What’s next for Azure infrastructure

jeudi 18 décembre 2025, 10:00 , par InfoWorld

As 2025 comes to an end, it seems fitting to look at how Microsoft’s Azure hyperscale cloud is planning to address the second half of the decade. As has become traditional, Azure CTO Mark Russinovich gave his usual look at that future in his presentations at Ignite, this time split into two separate talks on infrastructure and software.

The first presentation looked at how the underlying infrastructure of Azure is developing and how the software you use is adapting to use the new hardware. Understanding what lies underneath the virtual infrastructure we use every day is fascinating, as it’s always changing where we can’t see. We don’t worry about the hardware under our software, as all we have access to are APIs and virtual machines.

That abstraction is both a strength and weakness of the hyperscale cloud. Microsoft continually upgrades all aspects of its hardware without affecting our code but we are forced to either wait for the cloud platform to make those innovations visible to everyone, or to move code to any of a handful of regions that have new hardware first, increasing the risks that come from reduced redundancy options.

Still, it’s worth understanding what Microsoft is doing, as the technologies it’s implementing will affect you and your virtual infrastructure.

Cooling CPUs with microfluidics

Russinovich’s first presentation took a layered approach to Azure, starting with how its data centers are evolving. Certainly, the scale of the platform is impressive: It now has more than 70 regions and over 400 data centers. They’re linked by more than 600,000 kilometers of fiber, including links across the oceans and around the continents, with major population centers all part of the same network.

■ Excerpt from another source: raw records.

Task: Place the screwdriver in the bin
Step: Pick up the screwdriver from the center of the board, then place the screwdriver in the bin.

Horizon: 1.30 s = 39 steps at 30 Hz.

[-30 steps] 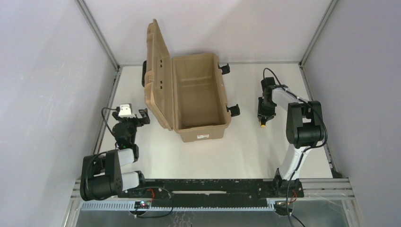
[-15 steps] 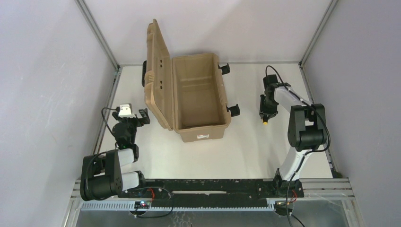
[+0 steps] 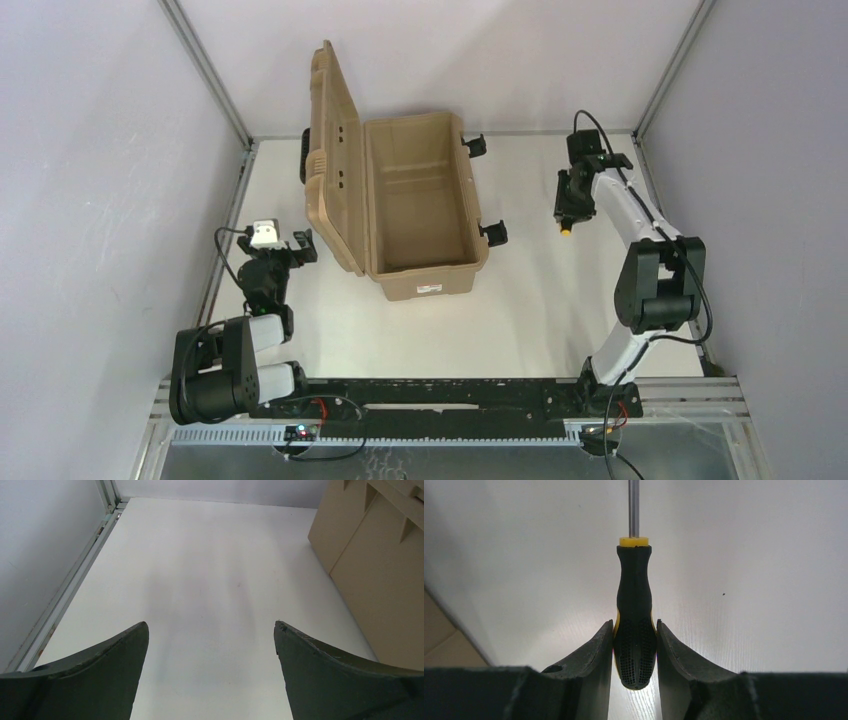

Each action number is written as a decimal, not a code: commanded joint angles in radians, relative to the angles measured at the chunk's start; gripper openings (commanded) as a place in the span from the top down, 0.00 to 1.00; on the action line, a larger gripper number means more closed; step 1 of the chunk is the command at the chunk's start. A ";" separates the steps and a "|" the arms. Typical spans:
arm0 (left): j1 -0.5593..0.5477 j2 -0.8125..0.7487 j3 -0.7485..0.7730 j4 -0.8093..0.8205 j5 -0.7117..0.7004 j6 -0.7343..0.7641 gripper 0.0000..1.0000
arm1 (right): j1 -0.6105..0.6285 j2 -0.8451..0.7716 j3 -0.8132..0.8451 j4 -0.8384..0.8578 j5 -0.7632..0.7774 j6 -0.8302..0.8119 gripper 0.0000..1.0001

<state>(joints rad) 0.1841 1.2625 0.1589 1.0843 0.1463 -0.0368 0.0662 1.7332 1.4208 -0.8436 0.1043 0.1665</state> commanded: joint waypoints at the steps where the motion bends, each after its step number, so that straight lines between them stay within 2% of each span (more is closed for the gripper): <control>1: 0.005 0.003 -0.028 0.105 0.021 -0.011 0.00 | 0.011 -0.070 0.108 -0.051 0.013 0.019 1.00; 17: 0.006 0.003 -0.028 0.106 0.021 -0.011 0.00 | 0.096 -0.106 0.459 -0.171 0.014 0.055 1.00; 32: 0.005 0.003 -0.028 0.105 0.022 -0.012 0.00 | 0.298 -0.031 0.799 -0.212 0.079 0.096 1.00; 39: 0.005 0.003 -0.027 0.106 0.021 -0.011 0.00 | 0.416 0.004 0.837 -0.169 0.112 0.157 1.00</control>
<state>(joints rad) 0.1841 1.2625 0.1589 1.0843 0.1463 -0.0368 0.4271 1.7210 2.2322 -1.0569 0.1810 0.2672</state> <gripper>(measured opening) 0.996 0.411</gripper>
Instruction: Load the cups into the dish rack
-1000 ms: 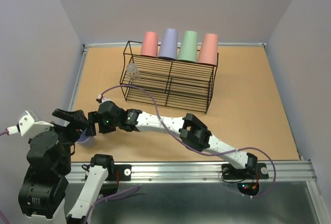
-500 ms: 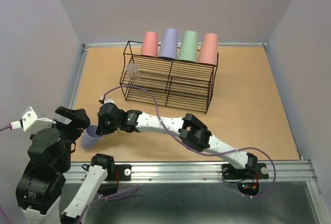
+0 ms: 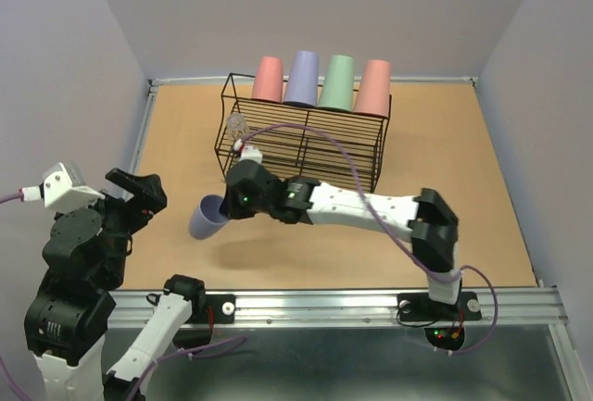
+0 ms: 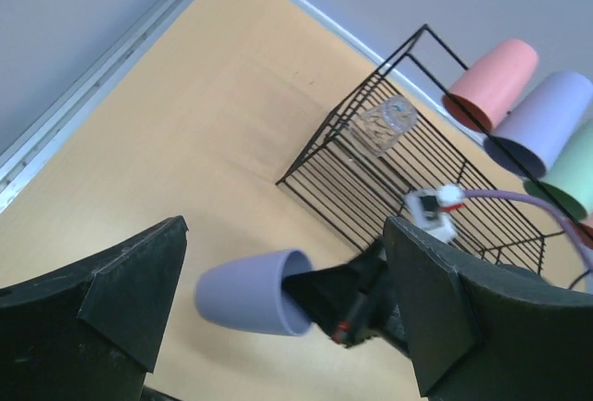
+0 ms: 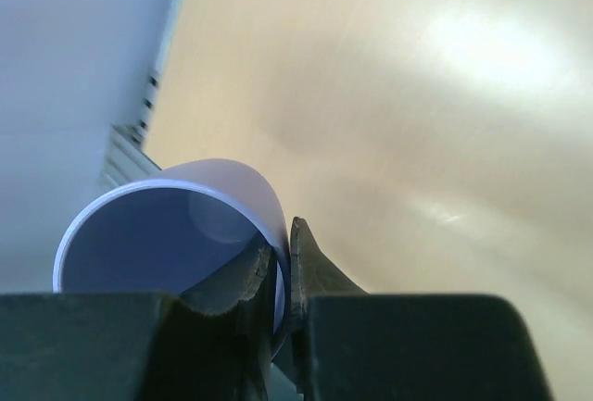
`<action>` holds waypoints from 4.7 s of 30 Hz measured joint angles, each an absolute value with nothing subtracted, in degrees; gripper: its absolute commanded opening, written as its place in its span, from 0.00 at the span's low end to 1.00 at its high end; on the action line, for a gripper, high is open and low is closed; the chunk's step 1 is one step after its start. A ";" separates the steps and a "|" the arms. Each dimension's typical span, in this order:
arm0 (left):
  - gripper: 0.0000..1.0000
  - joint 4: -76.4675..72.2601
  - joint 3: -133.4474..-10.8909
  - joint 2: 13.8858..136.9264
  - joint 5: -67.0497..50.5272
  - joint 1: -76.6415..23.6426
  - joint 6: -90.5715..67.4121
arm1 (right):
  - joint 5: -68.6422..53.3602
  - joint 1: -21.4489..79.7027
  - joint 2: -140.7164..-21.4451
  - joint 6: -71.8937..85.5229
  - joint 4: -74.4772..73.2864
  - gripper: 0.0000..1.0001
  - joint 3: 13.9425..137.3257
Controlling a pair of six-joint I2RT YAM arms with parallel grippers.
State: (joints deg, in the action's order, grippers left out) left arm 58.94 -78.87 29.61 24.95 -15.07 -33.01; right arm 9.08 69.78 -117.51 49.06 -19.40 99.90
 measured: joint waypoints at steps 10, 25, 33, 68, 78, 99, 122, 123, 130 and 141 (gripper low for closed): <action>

As workloads evolve, so do data centers, requiring rethinking how Azure cools its hardware. Power and cooling demands, especially with AI workloads, are forcing redesigns of servers, bringing cooling right onto the chip using microfluidics. This is the next step in liquid cooling, where current designs put cold plates on top of a chip. Microfluidics goes several steps further, requiring a redesign of the chip packaging to bring cooling directly to the silicon die. By putting cooling right where the processing happens, it’s possible to increase the density of the hardware, stacking cooling layers between memory, processing, and accelerators, all in the same packaging.

The channels are designed using machine learning and are optimized for the hotspots generated by common workloads. Microsoft is doing the first generation of microfluidics etchings itself but plans to work with silicon vendors like Intel and AMD to pre-etch chips before they’re delivered. Microfluidic-based cooling isn’t only for CPUs; it can even be used on GPUs.

Boosting Azure Boost

Beyond silicon, Microsoft is enhancing Azure’s Open Hardware-based servers with a new iteration of its Azure Boost accelerators. Now fitted to more than 25% of Microsoft’s server estate and standard with all new hardware, Azure Boost is designed to offload Azure’s own workloads onto dedicated hardware so that user tenants and platform applications get access to as much server performance as possible. Code-named Overlake, the latest batch of Azure Boost accelerators adds 400Gbps of networking, giving 20Gbps of remote storage and 36Gbps of direct-attached NVMe storage at 6.6 million IOPS.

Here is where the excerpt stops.